Dengan demikian Sutawijaya naik takhta setelah merebut wilayah Pajang dari Hadiwijaya dengan gelar Panembahan Senopati. Pada saat itu wilayah Kerajaan Mataram hanya hutan mentaok dan bekas Kerajaan Pajang, dan mendirikan kerajaan Mataram Islam pada tahun 1582 M.

Pemerintahan Sutawijaya (Panembahan Senopati)

Awal mula berdirinya kerajaan Mataram Islam ketika Sutawijaya dan Ki Ageng Pamanahan membantu Jaka Tingkir membunuh Aryo Penangsang.  Pada masa kepemimpinan Ki Ageng Pamanahan status Mataram Islam hanyalah sebuah kadipaten di Kerajaan Pajang.
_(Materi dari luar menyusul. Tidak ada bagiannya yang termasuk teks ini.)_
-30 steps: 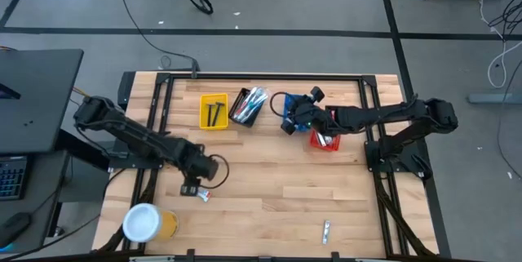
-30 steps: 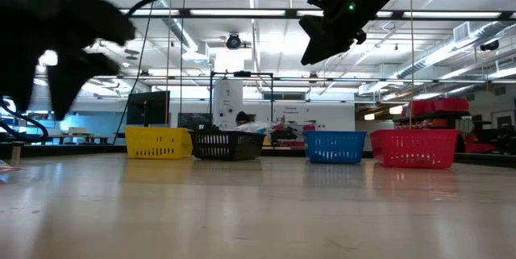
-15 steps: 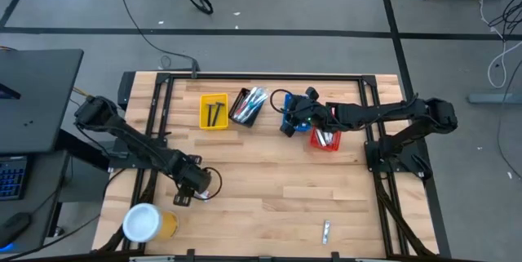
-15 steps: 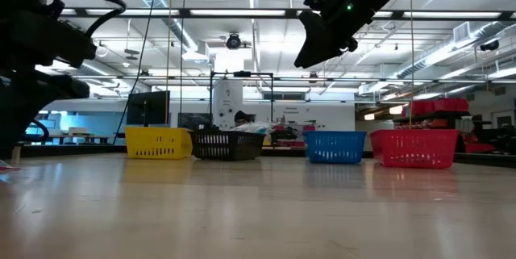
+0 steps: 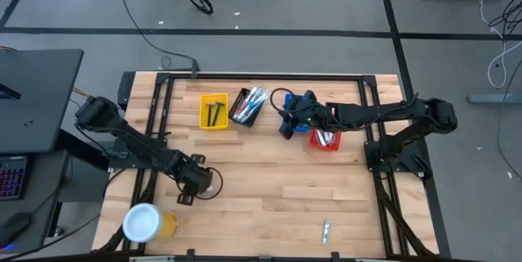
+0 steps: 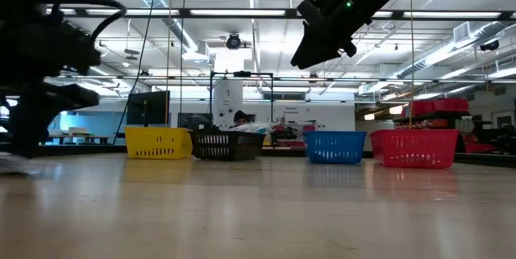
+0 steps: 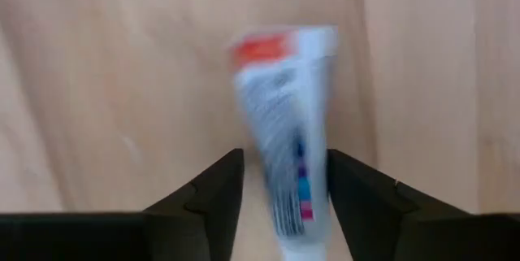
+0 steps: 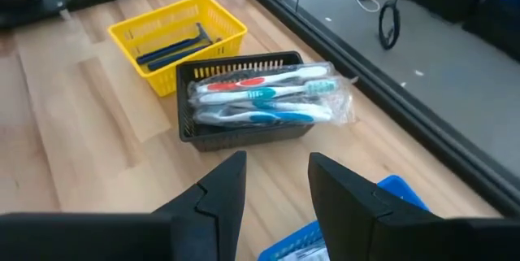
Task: Pick & Place Travel size toiletries
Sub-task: Put the blue toothpaste into the blue bin
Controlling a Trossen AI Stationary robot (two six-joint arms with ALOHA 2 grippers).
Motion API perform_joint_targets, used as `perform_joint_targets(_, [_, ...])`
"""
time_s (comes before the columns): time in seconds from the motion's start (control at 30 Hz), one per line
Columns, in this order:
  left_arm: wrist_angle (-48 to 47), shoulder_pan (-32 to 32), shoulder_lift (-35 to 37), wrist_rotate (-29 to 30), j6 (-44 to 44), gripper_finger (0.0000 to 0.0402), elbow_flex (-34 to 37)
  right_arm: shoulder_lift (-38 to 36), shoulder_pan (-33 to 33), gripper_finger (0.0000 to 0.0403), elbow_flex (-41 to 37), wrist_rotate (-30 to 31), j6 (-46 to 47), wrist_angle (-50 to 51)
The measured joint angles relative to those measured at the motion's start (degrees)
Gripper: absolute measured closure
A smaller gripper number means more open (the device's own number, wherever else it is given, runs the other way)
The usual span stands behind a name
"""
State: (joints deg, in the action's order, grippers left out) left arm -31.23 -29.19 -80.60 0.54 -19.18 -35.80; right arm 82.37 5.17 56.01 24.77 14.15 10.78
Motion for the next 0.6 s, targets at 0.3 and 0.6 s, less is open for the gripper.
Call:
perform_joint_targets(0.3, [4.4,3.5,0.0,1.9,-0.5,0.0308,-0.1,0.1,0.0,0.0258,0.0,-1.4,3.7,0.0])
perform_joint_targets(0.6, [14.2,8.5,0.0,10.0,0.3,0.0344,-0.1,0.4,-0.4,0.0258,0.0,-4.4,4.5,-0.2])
Pasca berhasil memerdekan kerajaan Mataram Islam, Sutawijaya  mengangkat dirinya jadi sultan dengan gelar Panembahan Senopati. Panembahan Senopati bergelar Senopati ing Ngalaga Sayidin Panatagama, yang menunjukan raja berkuasa atas pemerintahhan dan keagamaan. Sedangkan gelar Senopati untuk sebutan panglima perang.

Pada masa pemerintahan Panembahan Senopati Mataram Islam merupakan sebuah kerajaan agraris yang beribukota di Kotagede. Dibawah kepemimpinanya, Kerajaan Mataram Islam tumbuh menjadi kerajaan yang besar dan berhasil menguasai daerah Kerajaan Pajang yang sedang dilanda perang saudara.
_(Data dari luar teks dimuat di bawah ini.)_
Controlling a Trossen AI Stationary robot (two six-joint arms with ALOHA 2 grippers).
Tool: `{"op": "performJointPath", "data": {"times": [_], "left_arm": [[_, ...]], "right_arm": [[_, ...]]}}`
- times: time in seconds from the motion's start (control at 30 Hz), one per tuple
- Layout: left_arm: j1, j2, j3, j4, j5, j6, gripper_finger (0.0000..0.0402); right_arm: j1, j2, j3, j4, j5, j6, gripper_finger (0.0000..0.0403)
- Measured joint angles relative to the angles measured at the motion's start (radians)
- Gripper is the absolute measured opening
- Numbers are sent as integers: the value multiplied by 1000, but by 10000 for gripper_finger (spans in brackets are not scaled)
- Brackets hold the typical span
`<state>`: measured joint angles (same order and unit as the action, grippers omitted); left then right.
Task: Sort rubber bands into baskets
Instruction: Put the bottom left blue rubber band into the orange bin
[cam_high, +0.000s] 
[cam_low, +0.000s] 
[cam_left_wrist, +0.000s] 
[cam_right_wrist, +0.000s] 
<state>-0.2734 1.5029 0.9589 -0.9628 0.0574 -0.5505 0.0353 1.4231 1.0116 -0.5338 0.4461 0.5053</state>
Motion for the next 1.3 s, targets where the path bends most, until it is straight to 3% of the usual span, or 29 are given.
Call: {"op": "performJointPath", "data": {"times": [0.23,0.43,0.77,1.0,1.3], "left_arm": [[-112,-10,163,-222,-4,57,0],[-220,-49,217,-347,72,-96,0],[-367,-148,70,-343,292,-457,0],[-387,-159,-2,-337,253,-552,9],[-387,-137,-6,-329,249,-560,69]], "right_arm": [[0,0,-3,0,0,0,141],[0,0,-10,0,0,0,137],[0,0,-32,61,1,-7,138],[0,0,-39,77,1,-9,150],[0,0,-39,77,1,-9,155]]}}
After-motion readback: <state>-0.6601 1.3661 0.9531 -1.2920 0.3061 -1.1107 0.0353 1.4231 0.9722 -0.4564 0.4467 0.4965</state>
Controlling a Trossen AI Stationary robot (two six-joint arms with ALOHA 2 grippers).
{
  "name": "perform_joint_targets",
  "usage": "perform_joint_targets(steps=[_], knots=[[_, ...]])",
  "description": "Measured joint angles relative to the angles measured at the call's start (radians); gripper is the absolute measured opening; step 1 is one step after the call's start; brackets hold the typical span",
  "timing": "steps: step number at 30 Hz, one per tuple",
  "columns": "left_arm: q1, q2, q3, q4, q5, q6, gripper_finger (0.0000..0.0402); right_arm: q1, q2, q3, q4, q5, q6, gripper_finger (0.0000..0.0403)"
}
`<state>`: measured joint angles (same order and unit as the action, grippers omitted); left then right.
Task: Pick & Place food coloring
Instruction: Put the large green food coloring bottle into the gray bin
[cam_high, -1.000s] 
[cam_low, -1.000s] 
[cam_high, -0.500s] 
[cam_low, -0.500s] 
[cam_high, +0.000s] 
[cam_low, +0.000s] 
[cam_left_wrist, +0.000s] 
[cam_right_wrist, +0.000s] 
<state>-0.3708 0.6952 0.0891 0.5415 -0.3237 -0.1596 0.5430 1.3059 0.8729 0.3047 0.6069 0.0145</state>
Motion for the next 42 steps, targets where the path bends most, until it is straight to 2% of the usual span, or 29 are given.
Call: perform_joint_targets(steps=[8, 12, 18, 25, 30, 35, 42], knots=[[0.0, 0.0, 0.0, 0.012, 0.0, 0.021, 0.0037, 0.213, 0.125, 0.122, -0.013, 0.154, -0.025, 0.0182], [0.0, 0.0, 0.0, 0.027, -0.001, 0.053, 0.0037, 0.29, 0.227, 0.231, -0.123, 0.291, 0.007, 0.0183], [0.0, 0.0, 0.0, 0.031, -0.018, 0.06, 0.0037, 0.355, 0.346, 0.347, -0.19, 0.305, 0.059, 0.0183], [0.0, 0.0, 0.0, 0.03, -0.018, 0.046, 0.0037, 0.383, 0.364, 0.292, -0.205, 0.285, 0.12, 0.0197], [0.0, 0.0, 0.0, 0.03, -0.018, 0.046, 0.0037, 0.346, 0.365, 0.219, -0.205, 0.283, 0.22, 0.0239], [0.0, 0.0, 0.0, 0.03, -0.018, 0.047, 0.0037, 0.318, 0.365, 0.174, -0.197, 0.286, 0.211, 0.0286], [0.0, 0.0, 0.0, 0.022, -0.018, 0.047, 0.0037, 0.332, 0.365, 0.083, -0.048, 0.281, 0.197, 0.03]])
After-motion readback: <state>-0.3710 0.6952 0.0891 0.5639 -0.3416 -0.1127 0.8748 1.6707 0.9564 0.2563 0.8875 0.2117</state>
Panembahan Senopati juga berhasil menyatukan wilayah-wilayah yang melepaskan diri dari Kerajaan Pajang. Di bawah kepemimpinan Panembahan Senopati, desa tumbuh menjadi kota yang makmur dan ramai, banyak sekali kerajaan-kerajaan yang menjadi daerah taklukannya, antara lain Kedu, Bagelen, Pajang, dan Mangiran, kemudian sebagian wilayah bang Wetan yaitu Blora, Madiun, Pasuruan, Ponorogo serta sebagian wilayah Utara Jawa yaitu Jepara, Demak, dan Pati yang menjadikan wilayah Mataram semakin luas.

Pada masa Panembahan Senomati penyebaran agama Islam syiar agama Islam berlangsung dengan baik. Agama Islam sudah dianut oleh beberapa orang Jawa di zaman Mataram. Kebijakan Panembahan Senopati tentang agama di Kerajaan Mataram Islam misalnya mengangkat para wali Kadilangu (dekat Demak) sebagai penasihat dan pembimbingnya. 
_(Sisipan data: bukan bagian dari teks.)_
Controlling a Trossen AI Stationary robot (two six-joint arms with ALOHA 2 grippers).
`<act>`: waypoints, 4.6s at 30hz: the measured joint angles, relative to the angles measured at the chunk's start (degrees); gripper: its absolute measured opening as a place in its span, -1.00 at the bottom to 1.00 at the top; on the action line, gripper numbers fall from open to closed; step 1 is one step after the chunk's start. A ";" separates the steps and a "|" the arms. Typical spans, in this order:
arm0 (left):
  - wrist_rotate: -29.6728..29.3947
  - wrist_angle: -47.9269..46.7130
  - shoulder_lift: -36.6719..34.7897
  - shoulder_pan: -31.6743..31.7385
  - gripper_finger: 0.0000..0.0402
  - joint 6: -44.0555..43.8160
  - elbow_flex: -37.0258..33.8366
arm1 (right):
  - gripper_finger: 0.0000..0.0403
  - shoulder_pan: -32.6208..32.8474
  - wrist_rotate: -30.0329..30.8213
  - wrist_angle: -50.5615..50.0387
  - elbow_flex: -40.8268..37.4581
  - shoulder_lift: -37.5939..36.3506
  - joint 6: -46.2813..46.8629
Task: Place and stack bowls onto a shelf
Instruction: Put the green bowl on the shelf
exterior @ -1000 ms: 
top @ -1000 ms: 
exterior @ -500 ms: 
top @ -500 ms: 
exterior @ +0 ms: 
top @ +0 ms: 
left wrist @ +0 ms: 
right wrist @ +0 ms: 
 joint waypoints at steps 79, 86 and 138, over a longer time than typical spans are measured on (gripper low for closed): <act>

Selain itu dalam pengembangan agama Islam, ia juga tradisi Islam Kejawen dan Islam Pesantren di Kerajaan Mataram Islam. Panembahan Senopati juga menjadikan agama Islam sebagai dasar tata pemerintahan di dalam Kerajaan Mataram Islam.

Panembahan Senopati wafat tahun 1601 M dan dimakamkan di Kotagede, dan diganti putranya Mas Jolang yang bergelar Panembahan Hanyokrowati.

Pemerintahan Mas Jolang (Panembahan Hanyokrowati)

Setelah wafatnya Panembahan Senopati, kepemimpinan Kesultanan Mataram dipimpin oleh anaknya yang bernama Mas Jolang dengan gelar Ingkang Sinuwun Kangjeng Susuhunan Adi Prabu Hanyakrawati, Senapati ing Ngalaga Sayidin Panatagama, Panembahan Mataram. Pemerintahan Raden Mas Jolang hanya berjalan sebentar karena dirinya meninggal saat berburu.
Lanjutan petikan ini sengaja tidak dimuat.